## What you are asked to do
Take the records below from their first line through the line holding "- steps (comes", and set each of those lines down exactly, without pictures.
---- Data for the task
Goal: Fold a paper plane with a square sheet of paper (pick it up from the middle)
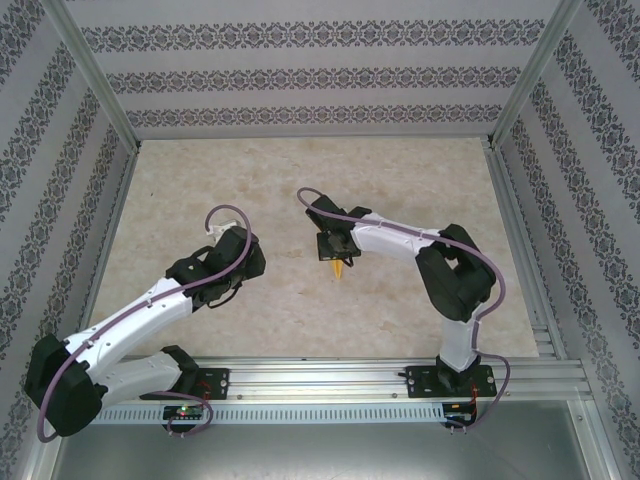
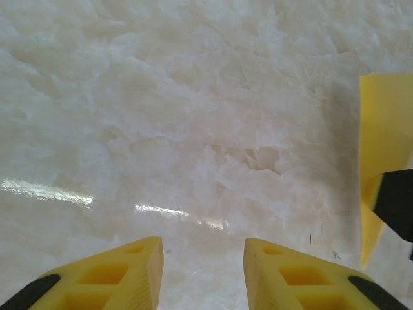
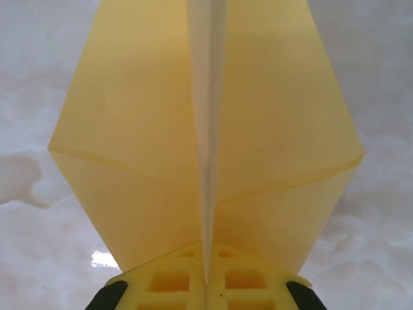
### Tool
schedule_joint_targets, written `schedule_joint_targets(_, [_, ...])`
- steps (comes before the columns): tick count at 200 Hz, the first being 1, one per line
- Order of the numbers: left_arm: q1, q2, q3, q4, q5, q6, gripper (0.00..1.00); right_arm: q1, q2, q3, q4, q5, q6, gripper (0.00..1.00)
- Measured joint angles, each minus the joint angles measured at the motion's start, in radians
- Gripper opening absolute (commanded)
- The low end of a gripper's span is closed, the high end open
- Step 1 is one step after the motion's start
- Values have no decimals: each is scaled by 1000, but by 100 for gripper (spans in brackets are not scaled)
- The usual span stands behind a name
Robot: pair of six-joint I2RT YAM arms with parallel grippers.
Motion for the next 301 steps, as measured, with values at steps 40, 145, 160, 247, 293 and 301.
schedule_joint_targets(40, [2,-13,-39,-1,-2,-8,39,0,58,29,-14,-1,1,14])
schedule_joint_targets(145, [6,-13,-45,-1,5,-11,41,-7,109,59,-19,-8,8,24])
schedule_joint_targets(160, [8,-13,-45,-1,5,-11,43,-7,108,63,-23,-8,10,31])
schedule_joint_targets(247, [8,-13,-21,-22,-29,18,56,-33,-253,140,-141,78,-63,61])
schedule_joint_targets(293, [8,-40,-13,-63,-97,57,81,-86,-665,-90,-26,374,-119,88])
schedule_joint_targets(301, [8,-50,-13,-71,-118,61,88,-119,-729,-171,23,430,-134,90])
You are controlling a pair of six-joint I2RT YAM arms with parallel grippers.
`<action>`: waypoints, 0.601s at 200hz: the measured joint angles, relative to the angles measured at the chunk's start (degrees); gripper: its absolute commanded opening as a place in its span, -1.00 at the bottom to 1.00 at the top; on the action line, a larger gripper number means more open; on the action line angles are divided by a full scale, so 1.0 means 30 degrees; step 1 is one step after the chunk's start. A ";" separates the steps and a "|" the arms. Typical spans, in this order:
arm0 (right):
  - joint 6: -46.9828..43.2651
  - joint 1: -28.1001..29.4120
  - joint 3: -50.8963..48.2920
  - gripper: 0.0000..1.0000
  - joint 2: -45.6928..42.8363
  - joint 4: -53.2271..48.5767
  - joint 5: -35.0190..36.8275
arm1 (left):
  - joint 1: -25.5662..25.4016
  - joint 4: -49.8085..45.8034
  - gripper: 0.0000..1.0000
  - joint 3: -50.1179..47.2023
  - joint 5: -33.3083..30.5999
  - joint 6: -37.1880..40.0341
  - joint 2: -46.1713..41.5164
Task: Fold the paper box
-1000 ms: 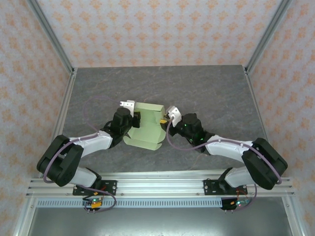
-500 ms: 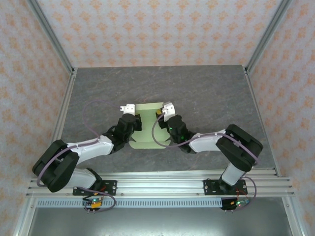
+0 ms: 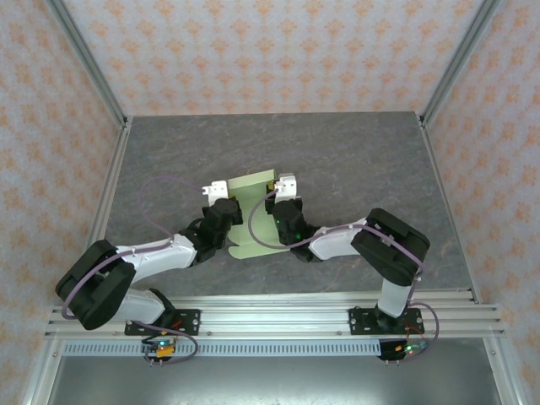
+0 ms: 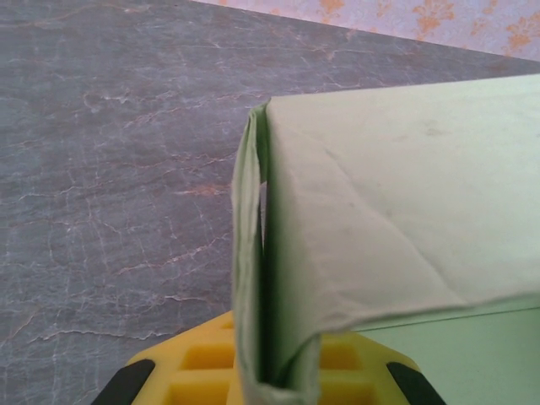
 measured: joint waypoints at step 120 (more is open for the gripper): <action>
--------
## Answer to the problem
Goal: Fold a paper plane with a square sheet of paper (pick it up from the middle)
### Tool
schedule_joint_targets, written `schedule_joint_targets(_, [_, ...])`
- steps (comes before the columns): tick count at 200 Hz, the first being 1, one per line

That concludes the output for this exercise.